Successive snowstorms sometimes mixed with rain along with fluctuating temperatures have combined this week to make driving a bit hazardous on parts of the Kenai Peninsula.
Wednesday, the Alaska Department of Transportation Web site was warning of glaze ice along portions of the Sterling Highway south of Cohoe Loop Road at Milepost 111. Conditions weren't any better on parts of the Seward Highway where several inches of snow were reported on the roadway Wednesday morning.
Responsible for state roadways in the central Kenai Peninsula region roughly between Mile 61 and Mile 111 is the DOT's Soldotna station foreman Brian Gabriel. In an interview Thursday, he noted that whether you were buried in snow or lightly dusted over the past week really depended on where you were.

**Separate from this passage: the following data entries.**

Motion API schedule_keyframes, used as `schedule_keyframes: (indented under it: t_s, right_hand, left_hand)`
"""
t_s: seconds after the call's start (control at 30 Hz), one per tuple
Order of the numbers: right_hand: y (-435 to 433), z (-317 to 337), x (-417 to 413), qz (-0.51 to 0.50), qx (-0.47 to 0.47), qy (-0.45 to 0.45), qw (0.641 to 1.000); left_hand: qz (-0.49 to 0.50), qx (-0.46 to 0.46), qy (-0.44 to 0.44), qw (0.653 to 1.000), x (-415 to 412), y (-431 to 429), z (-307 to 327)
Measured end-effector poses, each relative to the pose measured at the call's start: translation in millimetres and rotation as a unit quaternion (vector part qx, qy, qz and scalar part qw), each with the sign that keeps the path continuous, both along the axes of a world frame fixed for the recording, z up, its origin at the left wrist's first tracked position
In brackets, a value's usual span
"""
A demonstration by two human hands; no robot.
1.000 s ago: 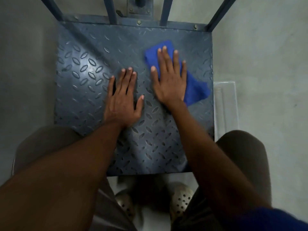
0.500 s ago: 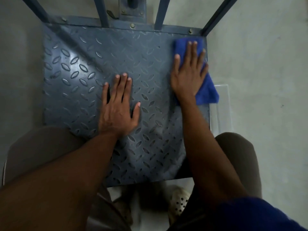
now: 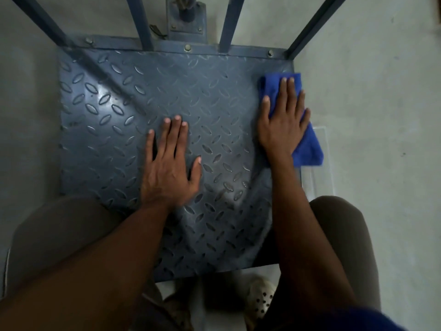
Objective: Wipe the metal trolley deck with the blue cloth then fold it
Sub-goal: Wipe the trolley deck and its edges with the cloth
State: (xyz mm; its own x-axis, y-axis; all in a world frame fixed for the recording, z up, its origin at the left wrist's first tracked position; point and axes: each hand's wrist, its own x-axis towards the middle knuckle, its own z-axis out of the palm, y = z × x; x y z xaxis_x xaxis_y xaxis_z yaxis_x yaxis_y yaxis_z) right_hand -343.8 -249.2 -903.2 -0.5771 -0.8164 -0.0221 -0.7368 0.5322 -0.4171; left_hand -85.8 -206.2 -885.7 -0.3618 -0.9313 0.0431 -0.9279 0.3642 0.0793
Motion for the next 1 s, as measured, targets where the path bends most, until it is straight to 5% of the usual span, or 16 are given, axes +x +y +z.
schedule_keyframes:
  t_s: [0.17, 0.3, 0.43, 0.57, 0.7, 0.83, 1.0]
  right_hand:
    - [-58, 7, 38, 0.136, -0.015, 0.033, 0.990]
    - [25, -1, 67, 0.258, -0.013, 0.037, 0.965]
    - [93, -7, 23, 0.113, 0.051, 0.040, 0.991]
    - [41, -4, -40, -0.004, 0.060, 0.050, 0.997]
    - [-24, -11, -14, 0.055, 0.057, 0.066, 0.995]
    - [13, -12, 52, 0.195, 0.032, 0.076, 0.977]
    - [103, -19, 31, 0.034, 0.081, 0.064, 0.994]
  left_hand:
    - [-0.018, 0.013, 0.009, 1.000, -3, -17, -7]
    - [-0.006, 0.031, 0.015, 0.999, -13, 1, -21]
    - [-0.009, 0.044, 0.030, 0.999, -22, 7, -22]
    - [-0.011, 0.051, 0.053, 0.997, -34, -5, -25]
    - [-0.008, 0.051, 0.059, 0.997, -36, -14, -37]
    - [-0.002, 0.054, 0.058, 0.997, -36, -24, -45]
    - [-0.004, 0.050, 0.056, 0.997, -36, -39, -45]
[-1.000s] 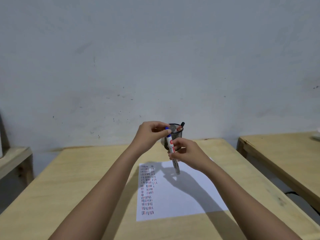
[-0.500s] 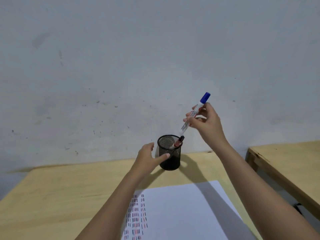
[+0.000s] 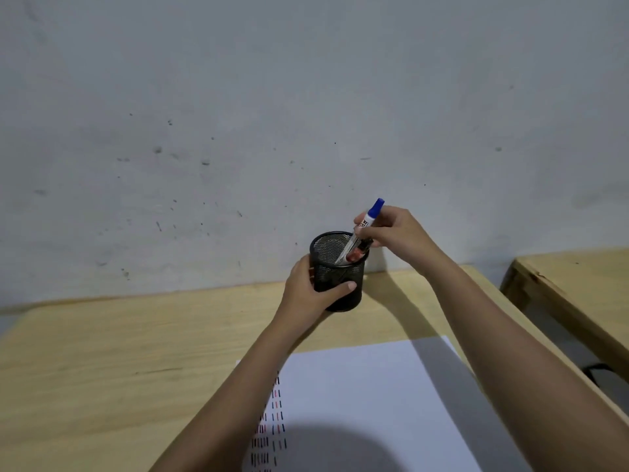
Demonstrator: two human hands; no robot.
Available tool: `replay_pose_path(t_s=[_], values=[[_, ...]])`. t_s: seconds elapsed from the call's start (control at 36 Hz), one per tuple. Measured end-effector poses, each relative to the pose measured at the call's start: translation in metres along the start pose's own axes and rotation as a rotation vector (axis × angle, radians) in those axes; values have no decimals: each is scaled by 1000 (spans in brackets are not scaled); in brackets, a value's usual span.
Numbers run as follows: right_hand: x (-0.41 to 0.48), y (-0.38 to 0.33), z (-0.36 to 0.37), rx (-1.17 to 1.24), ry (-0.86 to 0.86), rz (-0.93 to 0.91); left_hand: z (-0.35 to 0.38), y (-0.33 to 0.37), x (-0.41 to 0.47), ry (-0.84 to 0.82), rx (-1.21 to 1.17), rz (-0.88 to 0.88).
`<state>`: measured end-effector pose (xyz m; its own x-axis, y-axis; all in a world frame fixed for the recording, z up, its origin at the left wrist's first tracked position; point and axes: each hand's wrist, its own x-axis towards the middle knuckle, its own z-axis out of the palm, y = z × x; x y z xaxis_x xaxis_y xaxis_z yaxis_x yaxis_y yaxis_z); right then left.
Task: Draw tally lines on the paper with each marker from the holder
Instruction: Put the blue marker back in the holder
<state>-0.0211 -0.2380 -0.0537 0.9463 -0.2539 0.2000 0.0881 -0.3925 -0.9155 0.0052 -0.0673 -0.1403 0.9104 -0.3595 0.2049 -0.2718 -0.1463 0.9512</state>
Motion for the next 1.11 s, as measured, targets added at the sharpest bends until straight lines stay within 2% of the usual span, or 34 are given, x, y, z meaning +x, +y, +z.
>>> replay_pose_path(t_s=[0.25,0.36,0.42,0.56,0.64,0.86,1.11], values=[[-10,-16,-13,-63,-18,10,5,11,-1,-27,12,46],[-13,-11,-11,4,-3,-9,5,9,-1,-24,33,51],[-15,-10,-11,39,62,-40,5,6,1,-22,38,48],[-35,-18,-4,36,428,-226,8,-4,4,2,62,19],[-55,-23,8,45,511,-322,8,-1,1,5,69,19],[-78,-7,43,-200,434,-431,8,3,0,8,78,27],[-66,-1,52,-394,376,-366,8,1,0,15,88,29]])
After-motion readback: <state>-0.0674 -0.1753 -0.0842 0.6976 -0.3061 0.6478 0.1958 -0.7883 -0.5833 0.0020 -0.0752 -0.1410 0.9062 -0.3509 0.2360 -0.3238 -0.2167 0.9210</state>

"It's been kind of hit or miss," he said. "Earlier this week, Homer got hit up to just north of Clam Gulch. We (central peninsula) didn't get as much."
Driving conditions on the Sterling Highway, Spur Highway, and numerous other state-maintained roads have varied through much of December. When temperatures drop significantly, the chilled air tends to freeze-dry the roads and driving conditions generally improve. But when the temperature bumps up and down around freezing, a hazardous glaze of ice can form on the surface, Gabriel said.
The Soldotna station's 11 full-time operators and one electrician, who is also a part-time operator, have been busy putting down a lot of sand over the past several weeks as temperatures have floated around freezing, Gabriel said.
It is important to remember when traveling from one area to another that conditions can change, often quickly, he added, recommending that travelers dial 511 for the latest information about the roads.
He also recommended a Web site, www.wunderground.com, for an animated radar depiction of real-time weather.
An annual wintertime concern is moose on the roads. Accumulating snow often forces the undulates into the highway corridors. But Gabriel said he hasn't seen as many moose on or near the roads as in past years. That could change.
"As the snow gets deeper, the moose use the road corridor and cross back and forth, increasing their chances of getting hit," he said. "The low-light conditions contribute to the hazard."
Angie Richardson, administrative assistant with the Kenai Peninsula Borough Road Service Area, said Seward got six inches on fresh snow Wednesday night and a total of 15 to 20 inches over the last week.
While the city center there is near sea level, many of the subdivisions are at upper levels and prone to accumulations. Richardson said borough contract plow services were out working.
Homer, she said, has gotten about 16 inches of snow, but very little Thursday. All the roads have been plowed and "scarified," roughened by scraping, to reduce slippery conditions. Some roads have become icy due to windy conditions. Sanding will be done as needed, she said.
North Kenai has had 12 inches of snow, but roads there have been plowed. The central peninsula, meanwhile, has been spared the worst of the snow, getting only about four to six inches total.